Thanks for the quick reply jpsharp.

The 320’s are pretty crappy. P4’s (not sure which chip) with 2g Ram. HDD’s are varied, one is running a raid, while the others are just single sata drives. They are destined for the retirement room. I have no idea what codecs are in use, I’m busy reading the O’Reily books to try and work out how I tell now. The network is all Gigabit.

Been thinking on it. Its the 2 servers running the phones that are the main issue at the moment. The database server is doing very little, just running a MYSQL database (may look at moving the data to my MSSQL database and use an odbc connection anyway), and the Fax server only handles 100 faxes max a day.

The 2 “phone” servers run the phones at 2 separate sites, but both servers are hosted at head office. So I’m thinking I’ll keep it that way for very basic load balancing. However, if one server goes down, I’d like the ability to route the calls into the other server, so both need to be decent servers. At the moment I’m thinking something along the lines of these:

Processor Intel® Quad Core L5520 Xeon® Processor CPU, 2.26GHz, 8MB Cache, 5.86 GT/s QPI, Turbo
2nd Processor 2nd Intel® Quad Core L5520 Xeon® Processor CPU, 2.26GHz, 8MB Cache, 5.86 GT/s QPI,Turbo
Operating System No Operating System
Memory 12GB Memory (6x2GB), 1333MHz, Single Rank LV RDIMMs for 2 Processors
Factory Configuration C4: Add-in SAS6/iR, PERC6/I, H200 or H700 supporting 2 Hard Drives - RAID 1
Hard Drive 300GB 15K RPM,6Gbps SAS 3.5 " Non-Hot Plug Hard Drive
SAS/PERC Integrated card SAS 6/iR Integrated, Non Hotplug Chassis
Optical Drive 8x SATA slim DVD-ROM Drive for Ms 2008 R2
Powercords Jumper Cord for ANZ
Server Management Card iDRAC6 Express
Power Supply Power Supply, Redundant, 500W
Monitor No Monitor
Keyboard No Keyboard
Mouse No Mouse
Chassis option Chassis for Non-Hotplug Hard Drives and TPM Motherboard - R410, Westmere CPU
Rack kit Sliding Rail with Cable Management Arm

I think that should cover it. The recorded calls are currently being saved on the local HDD. Then every 10 mins a cron job runs that moves them to my data server. That seems to be adequate for our needs.

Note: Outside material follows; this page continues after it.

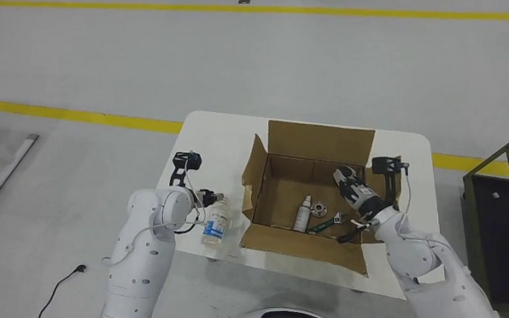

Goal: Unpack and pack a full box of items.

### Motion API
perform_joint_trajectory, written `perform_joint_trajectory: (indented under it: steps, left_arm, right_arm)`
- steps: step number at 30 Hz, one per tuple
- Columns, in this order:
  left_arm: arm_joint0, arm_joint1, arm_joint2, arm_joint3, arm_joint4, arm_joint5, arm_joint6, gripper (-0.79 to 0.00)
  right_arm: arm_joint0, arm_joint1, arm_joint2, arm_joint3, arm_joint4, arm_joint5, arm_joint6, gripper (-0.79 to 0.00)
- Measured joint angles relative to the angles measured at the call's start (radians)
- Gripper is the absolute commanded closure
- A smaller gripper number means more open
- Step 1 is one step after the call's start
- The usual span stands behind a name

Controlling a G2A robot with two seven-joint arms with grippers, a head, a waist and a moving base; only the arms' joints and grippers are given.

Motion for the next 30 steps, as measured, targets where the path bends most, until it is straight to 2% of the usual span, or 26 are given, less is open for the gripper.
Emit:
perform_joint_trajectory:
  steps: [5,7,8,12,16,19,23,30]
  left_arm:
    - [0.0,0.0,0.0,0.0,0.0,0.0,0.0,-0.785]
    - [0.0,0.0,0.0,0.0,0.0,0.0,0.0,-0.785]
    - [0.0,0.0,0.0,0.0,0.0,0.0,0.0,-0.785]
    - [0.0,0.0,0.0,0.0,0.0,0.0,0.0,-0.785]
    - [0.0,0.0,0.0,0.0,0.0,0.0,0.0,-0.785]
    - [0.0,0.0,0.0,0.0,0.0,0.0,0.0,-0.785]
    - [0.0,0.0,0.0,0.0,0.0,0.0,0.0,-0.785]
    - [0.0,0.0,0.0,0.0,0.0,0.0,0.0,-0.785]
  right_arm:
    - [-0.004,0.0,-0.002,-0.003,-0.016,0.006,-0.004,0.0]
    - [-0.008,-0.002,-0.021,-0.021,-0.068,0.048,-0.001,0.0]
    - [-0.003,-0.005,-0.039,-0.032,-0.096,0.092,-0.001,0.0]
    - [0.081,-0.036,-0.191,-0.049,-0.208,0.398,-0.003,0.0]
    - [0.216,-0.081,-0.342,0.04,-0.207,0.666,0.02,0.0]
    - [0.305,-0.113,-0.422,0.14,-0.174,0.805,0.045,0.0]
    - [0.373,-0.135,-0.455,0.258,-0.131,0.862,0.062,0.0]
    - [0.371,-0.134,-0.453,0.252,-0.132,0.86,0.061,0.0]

I’d say that should solve your problems. Except that whole MSSQL thing (ewwww MS). :smile:

What about using an OpenSips server to aggregate all sip phones then route or better yet distribute all traffic over a cluster of say 6 or so low-to-medium cost servers that are only responsible for handling and recording around 50 conversations each. Maybe use two of the current servers to use as OpenSip servers (use one have one for failover) then add the other servers to the Asterisk cluster along with a few more you purchase.

I would greatly appreciate if anyone could add to this.